* ABOUT THIS EXERCISE *
For every line in the records below that holds "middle", make a copy.
----------------------------------------
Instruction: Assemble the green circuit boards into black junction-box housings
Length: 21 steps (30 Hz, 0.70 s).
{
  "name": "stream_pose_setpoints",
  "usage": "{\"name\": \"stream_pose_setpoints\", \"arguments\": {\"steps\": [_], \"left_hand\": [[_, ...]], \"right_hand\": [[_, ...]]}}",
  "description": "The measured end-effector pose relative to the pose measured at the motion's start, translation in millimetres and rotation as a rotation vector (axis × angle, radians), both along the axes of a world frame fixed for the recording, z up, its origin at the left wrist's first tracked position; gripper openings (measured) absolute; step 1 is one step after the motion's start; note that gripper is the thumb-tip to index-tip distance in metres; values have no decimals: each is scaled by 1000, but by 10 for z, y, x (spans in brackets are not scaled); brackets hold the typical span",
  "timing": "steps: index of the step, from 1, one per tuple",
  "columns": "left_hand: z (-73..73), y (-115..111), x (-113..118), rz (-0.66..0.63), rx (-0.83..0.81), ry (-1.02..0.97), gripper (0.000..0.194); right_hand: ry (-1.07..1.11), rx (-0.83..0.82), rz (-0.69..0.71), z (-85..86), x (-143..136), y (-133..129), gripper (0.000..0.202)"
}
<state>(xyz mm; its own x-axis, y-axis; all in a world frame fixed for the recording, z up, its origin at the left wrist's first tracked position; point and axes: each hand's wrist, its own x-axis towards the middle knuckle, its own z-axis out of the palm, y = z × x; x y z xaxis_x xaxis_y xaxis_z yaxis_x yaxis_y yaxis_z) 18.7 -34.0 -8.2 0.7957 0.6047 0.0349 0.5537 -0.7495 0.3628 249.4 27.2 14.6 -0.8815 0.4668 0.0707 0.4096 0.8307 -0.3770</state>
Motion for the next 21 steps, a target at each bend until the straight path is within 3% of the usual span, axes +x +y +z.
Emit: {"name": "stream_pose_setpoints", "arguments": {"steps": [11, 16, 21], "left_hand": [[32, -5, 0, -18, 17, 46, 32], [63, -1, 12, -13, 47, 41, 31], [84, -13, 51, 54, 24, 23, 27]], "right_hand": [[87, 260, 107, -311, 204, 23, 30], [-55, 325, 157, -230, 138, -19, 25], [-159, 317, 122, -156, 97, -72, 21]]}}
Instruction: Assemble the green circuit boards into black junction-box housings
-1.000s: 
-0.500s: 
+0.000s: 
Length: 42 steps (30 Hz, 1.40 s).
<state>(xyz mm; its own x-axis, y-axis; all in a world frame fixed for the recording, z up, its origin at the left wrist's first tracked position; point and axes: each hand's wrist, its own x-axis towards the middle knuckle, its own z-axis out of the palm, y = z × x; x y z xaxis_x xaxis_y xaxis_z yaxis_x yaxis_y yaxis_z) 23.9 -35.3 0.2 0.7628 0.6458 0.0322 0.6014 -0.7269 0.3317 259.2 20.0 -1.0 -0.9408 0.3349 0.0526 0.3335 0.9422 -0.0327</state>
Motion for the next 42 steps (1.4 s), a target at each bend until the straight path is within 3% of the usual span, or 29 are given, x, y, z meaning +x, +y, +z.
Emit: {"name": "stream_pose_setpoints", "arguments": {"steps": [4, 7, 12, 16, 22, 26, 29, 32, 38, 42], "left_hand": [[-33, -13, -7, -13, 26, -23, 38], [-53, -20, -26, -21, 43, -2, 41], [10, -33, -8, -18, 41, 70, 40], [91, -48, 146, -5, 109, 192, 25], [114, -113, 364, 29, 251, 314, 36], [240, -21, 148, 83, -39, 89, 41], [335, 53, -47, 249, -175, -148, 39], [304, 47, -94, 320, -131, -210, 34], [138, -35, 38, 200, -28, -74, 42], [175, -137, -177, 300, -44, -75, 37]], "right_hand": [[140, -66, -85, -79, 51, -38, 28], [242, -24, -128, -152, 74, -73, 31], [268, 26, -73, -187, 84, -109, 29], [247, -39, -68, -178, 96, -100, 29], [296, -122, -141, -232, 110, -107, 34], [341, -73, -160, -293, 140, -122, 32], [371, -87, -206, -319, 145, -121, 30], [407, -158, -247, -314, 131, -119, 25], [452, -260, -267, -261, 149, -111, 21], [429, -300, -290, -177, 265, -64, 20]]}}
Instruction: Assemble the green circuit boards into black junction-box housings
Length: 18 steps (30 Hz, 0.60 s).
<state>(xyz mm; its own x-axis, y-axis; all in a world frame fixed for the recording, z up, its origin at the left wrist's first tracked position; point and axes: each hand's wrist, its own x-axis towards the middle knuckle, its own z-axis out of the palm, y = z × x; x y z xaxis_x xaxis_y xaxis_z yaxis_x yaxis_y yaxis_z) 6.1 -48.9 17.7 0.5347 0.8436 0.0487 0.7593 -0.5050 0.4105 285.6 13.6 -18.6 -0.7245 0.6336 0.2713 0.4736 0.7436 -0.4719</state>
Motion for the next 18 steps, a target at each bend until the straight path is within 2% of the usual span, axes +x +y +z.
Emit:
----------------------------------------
* TASK OUTPUT *
<state>(xyz mm; its own x-axis, y-axis; all in a world frame fixed for the recording, z up, its origin at the left wrist's first tracked position; point and axes: each hand's wrist, its own x-axis towards the middle knuckle, its own z-axis out of the palm, y = z × x; x y z xaxis_x xaxis_y xaxis_z yaxis_x yaxis_y yaxis_z) 18.7 -34.0 -8.2 0.7957 0.6047 0.0349 0.5537 -0.7495 0.3628 249.4 27.2 14.6 -0.8815 0.4668 0.0707 0.4096 0.8307 -0.3770</state>
<state>(xyz mm; its own x-axis, y-axis; all in a world frame fixed for the recording, z up, its origin at the left wrist's first tracked position; point and axes: each hand's wrist, its own x-axis towards the middle knuckle, its own z-axis out of the palm, y = z × x; x y z xaxis_x xaxis_y xaxis_z yaxis_x yaxis_y yaxis_z) 23.9 -35.3 0.2 0.7628 0.6458 0.0322 0.6014 -0.7269 0.3317 259.2 20.0 -1.0 -0.9408 0.3349 0.0526 0.3335 0.9422 -0.0327</state>
<state>(xyz mm; its own x-axis, y-axis; all in a world frame fixed for the recording, z up, its origin at the left wrist's first tracked position; point and axes: each hand's wrist, its own x-axis towards the middle knuckle, its own z-axis out of the palm, y = z × x; x y z xaxis_x xaxis_y xaxis_z yaxis_x yaxis_y yaxis_z) 6.1 -48.9 17.7 0.5347 0.8436 0.0487 0.7593 -0.5050 0.4105 285.6 13.6 -18.6 -0.7245 0.6336 0.2713 0.4736 0.7436 -0.4719</state>

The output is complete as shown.